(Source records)
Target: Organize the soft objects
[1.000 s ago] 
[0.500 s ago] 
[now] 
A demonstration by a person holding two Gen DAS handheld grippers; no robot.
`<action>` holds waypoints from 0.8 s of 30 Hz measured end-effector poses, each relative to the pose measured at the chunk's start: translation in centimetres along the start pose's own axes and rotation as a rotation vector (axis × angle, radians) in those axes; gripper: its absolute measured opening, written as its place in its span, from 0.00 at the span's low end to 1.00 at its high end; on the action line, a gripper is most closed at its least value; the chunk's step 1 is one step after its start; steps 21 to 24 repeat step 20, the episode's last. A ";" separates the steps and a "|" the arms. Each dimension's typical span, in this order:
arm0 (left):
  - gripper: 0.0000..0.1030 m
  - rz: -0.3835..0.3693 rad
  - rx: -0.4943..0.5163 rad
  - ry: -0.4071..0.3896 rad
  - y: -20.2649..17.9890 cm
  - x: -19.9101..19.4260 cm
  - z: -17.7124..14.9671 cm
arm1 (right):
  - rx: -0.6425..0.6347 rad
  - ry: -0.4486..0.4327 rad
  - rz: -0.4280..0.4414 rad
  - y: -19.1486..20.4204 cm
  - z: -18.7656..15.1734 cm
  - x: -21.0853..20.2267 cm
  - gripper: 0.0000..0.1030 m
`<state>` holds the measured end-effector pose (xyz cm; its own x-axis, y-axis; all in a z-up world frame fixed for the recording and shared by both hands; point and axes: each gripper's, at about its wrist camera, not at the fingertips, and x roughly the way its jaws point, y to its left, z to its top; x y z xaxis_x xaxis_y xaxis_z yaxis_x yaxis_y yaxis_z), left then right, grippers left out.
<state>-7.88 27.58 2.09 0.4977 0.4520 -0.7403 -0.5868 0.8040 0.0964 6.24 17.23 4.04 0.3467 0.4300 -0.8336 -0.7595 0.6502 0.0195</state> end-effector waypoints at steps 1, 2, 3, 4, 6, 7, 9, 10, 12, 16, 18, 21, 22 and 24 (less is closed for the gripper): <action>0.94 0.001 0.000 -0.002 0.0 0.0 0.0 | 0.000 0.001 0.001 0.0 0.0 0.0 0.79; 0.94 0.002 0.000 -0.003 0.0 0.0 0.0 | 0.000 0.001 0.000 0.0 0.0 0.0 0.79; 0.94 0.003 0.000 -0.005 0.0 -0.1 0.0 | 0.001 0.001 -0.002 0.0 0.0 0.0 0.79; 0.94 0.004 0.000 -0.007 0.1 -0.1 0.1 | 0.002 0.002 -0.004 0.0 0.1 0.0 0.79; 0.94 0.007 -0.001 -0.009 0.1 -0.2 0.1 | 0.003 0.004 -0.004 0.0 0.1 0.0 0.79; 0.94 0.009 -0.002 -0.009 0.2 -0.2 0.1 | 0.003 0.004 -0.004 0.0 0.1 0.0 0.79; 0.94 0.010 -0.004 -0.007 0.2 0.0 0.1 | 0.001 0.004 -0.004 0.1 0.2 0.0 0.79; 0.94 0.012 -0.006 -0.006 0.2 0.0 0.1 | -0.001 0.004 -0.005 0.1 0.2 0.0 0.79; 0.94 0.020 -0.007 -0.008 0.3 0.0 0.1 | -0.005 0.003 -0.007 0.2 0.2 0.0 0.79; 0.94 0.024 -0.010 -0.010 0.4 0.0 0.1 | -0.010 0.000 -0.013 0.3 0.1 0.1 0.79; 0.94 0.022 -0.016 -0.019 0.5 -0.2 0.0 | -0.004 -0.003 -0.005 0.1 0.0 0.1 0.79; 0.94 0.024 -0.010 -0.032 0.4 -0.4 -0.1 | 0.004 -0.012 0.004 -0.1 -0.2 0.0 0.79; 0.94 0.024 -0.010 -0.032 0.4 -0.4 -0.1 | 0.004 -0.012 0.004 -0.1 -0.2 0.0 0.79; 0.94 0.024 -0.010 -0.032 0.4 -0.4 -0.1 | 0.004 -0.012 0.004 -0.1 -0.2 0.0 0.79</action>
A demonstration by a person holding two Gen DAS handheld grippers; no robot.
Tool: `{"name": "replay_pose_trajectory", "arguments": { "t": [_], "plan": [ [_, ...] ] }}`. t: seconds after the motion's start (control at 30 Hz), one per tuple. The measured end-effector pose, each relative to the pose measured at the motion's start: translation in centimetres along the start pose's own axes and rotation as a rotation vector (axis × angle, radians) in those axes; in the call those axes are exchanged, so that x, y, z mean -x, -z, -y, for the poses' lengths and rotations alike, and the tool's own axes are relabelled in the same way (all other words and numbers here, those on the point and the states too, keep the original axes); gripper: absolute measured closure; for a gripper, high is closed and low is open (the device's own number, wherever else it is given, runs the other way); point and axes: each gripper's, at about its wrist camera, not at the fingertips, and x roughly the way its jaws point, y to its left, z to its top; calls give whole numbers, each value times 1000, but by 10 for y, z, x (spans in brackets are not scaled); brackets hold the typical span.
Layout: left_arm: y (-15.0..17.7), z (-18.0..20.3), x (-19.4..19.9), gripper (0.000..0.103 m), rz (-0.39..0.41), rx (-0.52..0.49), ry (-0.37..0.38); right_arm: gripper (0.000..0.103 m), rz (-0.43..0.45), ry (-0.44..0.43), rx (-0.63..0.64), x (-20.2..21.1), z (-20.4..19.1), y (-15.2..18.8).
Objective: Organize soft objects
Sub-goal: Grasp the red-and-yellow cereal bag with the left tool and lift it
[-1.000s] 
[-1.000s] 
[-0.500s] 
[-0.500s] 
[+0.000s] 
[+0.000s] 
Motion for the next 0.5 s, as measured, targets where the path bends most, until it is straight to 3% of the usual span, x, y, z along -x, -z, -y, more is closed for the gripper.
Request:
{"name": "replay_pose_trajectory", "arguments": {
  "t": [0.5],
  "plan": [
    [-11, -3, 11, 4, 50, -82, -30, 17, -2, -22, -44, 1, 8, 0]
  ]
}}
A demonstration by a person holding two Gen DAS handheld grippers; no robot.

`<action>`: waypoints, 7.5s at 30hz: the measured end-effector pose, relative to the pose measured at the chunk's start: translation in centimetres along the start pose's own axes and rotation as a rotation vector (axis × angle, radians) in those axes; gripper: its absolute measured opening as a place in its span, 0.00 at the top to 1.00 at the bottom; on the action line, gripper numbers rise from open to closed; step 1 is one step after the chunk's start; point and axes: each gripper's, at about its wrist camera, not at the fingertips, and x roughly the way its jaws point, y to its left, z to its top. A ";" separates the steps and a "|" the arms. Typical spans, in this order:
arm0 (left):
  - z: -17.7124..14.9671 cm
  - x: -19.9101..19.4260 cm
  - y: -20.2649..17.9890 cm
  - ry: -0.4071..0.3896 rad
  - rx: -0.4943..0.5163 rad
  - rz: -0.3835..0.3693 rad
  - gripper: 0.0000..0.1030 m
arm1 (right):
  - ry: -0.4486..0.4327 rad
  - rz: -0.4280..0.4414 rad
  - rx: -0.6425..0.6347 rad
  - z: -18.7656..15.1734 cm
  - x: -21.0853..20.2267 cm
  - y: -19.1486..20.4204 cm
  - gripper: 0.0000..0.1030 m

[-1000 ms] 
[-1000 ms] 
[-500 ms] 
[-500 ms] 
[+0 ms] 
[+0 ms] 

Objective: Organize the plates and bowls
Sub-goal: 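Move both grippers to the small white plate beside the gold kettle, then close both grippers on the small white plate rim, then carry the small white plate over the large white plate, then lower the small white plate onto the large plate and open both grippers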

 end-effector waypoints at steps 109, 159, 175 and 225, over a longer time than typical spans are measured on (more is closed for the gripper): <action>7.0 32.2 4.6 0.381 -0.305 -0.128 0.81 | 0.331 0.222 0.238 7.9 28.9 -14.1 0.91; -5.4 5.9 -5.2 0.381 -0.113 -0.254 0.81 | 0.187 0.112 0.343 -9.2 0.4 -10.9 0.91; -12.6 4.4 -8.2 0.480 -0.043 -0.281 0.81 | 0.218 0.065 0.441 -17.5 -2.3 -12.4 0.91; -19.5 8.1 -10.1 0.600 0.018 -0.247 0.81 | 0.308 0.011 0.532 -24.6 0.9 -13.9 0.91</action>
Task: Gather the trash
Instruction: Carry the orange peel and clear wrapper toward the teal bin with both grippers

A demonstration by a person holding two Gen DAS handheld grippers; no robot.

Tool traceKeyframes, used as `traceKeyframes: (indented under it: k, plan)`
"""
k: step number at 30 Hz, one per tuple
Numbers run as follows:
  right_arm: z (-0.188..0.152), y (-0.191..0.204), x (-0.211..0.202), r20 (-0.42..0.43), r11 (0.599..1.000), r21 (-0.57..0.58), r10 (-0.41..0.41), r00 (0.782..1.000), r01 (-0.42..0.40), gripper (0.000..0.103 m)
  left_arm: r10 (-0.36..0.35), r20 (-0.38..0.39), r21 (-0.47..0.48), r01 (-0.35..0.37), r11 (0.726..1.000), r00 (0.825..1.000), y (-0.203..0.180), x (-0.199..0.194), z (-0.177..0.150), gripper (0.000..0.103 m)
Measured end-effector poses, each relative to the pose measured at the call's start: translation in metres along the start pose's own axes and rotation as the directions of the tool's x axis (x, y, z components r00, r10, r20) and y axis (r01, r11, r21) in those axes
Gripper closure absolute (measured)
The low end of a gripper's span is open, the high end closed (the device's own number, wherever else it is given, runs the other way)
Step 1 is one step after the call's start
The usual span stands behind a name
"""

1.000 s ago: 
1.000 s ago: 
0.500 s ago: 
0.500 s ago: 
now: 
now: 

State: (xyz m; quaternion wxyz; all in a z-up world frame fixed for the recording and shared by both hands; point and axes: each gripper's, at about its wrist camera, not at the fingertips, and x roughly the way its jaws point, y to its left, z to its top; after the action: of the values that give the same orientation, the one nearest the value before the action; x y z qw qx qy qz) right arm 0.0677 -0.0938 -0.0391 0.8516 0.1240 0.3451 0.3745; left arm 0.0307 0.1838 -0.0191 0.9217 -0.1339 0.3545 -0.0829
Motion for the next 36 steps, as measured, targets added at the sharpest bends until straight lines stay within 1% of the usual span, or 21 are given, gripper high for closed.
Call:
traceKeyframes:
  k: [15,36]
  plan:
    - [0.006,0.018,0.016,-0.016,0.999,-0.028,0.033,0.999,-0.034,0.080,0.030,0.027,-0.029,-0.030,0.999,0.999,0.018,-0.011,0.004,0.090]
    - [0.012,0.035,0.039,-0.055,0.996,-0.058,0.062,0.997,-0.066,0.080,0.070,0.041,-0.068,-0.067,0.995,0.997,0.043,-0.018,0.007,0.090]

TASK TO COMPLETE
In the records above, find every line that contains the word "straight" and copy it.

ANSWER AREA
Motion for the next 0.5 s, as measured, targets where the path bends most, until it is straight to 3% of the usual span, x, y, z along -x, -z, -y, more is closed for the gripper.
Motion for the next 36 steps, as measured, targets added at the sharpest bends until straight lines stay within 1% of the usual span, or 21 are given, gripper high for closed.

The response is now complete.